Дэниел кивнул. Комедия «Рожденный для особняка» про аристократку с двойной фамилией, вынужденную уступить свое родовое гнездо нуворишу, была любимым сериалом Одри. В самом деле, сложно было бы выбрать сюжет, который бы лучше ей подошел.

– А я совсем другой, – продолжал Энтони, – я ни для чего особенного не родился. И по мере того как Бернард становился все больше Бернардом – избранным судьбой владельцем имения, мое место в этом мире делалось все непонятнее, и потому я спрятался в библиотеку: там были книги. Книги стали моим спасением. А потом я пошел в Оксфорд изучать историю и, ко всеобщему удивлению, получил первую степень, так что все ждали, что я стану доном [56]. Но я-то знал, что этот путь не для меня.

– Почему?

– Это было бы слишком ожидаемое решение. Слишком удобное. Я не хотел бы, чтобы мою смерть заметили лишь спустя четверть, обнаружив в преподавательской гостиной мой накрытый газетой труп. Понимаете?

– Думаю, да, – сказал Дэниел.

– Поэтому я выбрал Граб-стрит [57]. Сначала обозревал книги для научных журналов. Меня это вполне устраивало. А потом начал писать для «Листенера» и литературного приложения к «Таймс», чем безмерно огорчил своих университетских наставников: их мой временный успех только раздражал.

– Временный?

– Да… Я никогда не мог долго заниматься одним делом. – Он замолчал и посмотрел в бокал.

В годы учебы в богословском колледже Дэниел был келарем. Это была крайне неприятная должность: в его обязанности входило следить за тем, чтобы в буфете хватало спиртного, а вдобавок еще прибираться в общей гостиной после каждой вечеринки. В итоге он не только пришел к выводу, что брать от жизни все – это сомнительное удовольствие, но и развил в себе особого рода наблюдательность. Он знал, кто что пьет, и стал, подобно бармену, подмечать многочисленные признаки влияния алкоголя на тело и душу. Не то чтобы эти знания нужны были ему при общении с Энтони, чья любовь к пабу «Королевский дуб» отличалась завидным постоянством и служила предметом всеобщего обсуждения.

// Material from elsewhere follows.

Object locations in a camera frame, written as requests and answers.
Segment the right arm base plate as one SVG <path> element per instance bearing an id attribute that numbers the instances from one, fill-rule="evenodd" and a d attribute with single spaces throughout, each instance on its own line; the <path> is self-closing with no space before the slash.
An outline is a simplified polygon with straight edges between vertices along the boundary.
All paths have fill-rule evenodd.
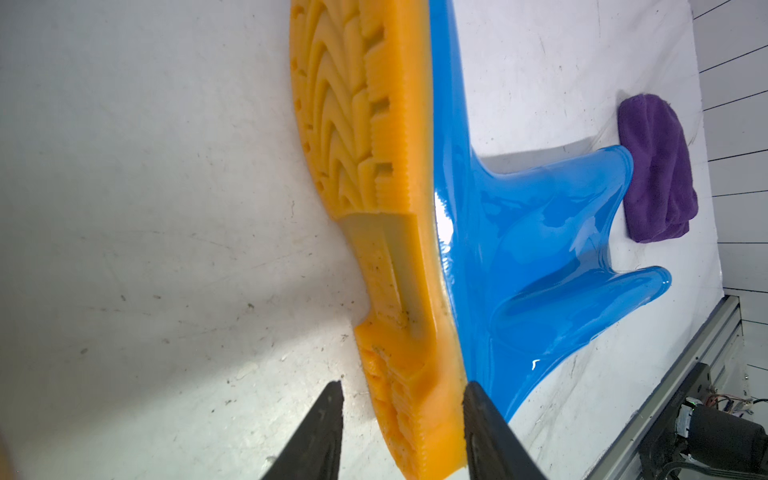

– Под конец я стал писать статьи в журнал, который предлагали в самолетах одной не очень надежной авиакомпании. Авиакомпания разорилась. Я тоже. Вы же знаете, как я оказался здесь?

– Вы архивист, Энтони. И прекрасный архивист.

– А вы знаете, что у меня есть и собственный архив? Карты, которые хранятся в больнице святого Луки, где меня вылечили от запоя. На время. – Он встал и подлил себе еще джина. – Нам устраивали так называемую групповую терапию. Там была женщина, которая больше всего на свете любила фуксии, и сын гонконгского магната, героиновый наркоман. И еще жена довольно известного политика. А еще мы там прыгали на батутах.

– Ничего себе, и у вас получалось?

– Не особенно. С координацией у меня плохо, сами понимаете. Как-то раз к нам с официальным визитом пришел отец Бернарда, он возглавлял попечительский совет больницы. Он увидел, как я неуклюже прыгаю в гимнастическом зале, – и, кажется, это был единственный раз, когда он по-настоящему встревожился.

– А сейчас вам полегче?

– Мне всегда нелегко, Дэниел. А вам разве нет?

[54] Имеется в виду Терри Воган – известный англо-ирландский телеведущий, работавший на Би-би-си.
[55] Энтони имеет в виду сериал «Рожденный для особняка» (To the Manor Born) выходил на Би-би-си в 1979–1981 годах. Название сериала благодаря созвучию слов manor (особняк) и manner (манера, стать) обыгрывает английскую идиому to the manner born (имеющий от рождения таланты и привилегии), восходящую к цитате из «Гамлета».
[56] Донами называют преподавателей в Оксфорде и Кембридже.
[57] Граб-стрит представляла собой задворки литературной и журналистской среды Лондона: здесь жили и работали обедневшие писатели, начинающие поэты, мелкие издатели и книготорговцы. Улица исчезла в XIX веке, но ее название стало нарицательным для обозначения писателей и критиков, пишущих ради заработка.